Write out the whole listing exactly as it stands.

Data extract –
↓
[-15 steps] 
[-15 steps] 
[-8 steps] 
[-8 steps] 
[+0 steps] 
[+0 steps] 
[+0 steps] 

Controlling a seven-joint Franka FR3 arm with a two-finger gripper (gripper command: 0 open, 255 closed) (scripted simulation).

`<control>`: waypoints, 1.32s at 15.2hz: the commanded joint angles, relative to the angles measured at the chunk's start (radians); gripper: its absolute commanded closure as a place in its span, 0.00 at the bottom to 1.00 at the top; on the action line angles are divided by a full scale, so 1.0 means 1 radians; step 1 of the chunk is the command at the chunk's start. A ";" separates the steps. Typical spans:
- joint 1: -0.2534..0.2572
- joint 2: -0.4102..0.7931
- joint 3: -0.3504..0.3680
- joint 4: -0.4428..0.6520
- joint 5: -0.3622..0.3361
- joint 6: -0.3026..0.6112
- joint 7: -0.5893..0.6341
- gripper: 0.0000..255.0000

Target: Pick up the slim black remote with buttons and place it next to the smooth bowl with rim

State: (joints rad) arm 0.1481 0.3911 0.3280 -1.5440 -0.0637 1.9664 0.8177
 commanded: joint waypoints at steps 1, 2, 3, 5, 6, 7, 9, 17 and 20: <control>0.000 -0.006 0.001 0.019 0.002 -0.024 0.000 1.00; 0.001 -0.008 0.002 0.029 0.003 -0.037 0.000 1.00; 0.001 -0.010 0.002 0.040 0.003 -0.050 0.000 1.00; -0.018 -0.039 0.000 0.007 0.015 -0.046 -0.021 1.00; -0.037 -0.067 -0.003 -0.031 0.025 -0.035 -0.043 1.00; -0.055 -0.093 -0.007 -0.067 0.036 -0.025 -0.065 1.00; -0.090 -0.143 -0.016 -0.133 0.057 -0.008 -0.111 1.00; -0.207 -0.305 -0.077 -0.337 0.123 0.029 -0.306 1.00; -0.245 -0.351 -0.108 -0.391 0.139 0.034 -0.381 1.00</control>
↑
Answer box –
[-15 steps] 
[-15 steps] 
[-8 steps] 
[-8 steps] 
[+0 steps] 
[+0 steps] 
[+0 steps] 

Controlling a seven-joint Franka FR3 arm with a two-finger gripper (gripper command: 0 open, 255 closed) (scripted simulation).

`<control>`: waypoints, 1.32s at 15.2hz: the commanded joint angles, relative to the angles measured at the chunk's start (radians); gripper: its absolute commanded closure as a place in its span, 0.00 at the bottom to 1.00 at the top; on the action line angles are divided by a full scale, so 1.0 means 1 radians; step 1 of the chunk is the command at the chunk's start. A ";" separates the steps. Typical spans:
- joint 1: -0.2534..0.2572
- joint 2: -0.4102..0.7931
- joint 3: -0.3504..0.3680
- joint 4: -0.4428..0.6520
- joint 5: -0.3622..0.3361
- joint 6: -0.3026..0.6112
- joint 7: -0.5893..0.6341
- gripper: 0.0000..255.0000

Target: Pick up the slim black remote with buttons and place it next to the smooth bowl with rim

State: (joints rad) arm 0.1481 0.3911 0.3280 -1.5440 -0.0637 1.9664 0.8177
 commanded: joint waypoints at steps 1, 2, 3, 5, 6, 7, 9, 17 and 20: <control>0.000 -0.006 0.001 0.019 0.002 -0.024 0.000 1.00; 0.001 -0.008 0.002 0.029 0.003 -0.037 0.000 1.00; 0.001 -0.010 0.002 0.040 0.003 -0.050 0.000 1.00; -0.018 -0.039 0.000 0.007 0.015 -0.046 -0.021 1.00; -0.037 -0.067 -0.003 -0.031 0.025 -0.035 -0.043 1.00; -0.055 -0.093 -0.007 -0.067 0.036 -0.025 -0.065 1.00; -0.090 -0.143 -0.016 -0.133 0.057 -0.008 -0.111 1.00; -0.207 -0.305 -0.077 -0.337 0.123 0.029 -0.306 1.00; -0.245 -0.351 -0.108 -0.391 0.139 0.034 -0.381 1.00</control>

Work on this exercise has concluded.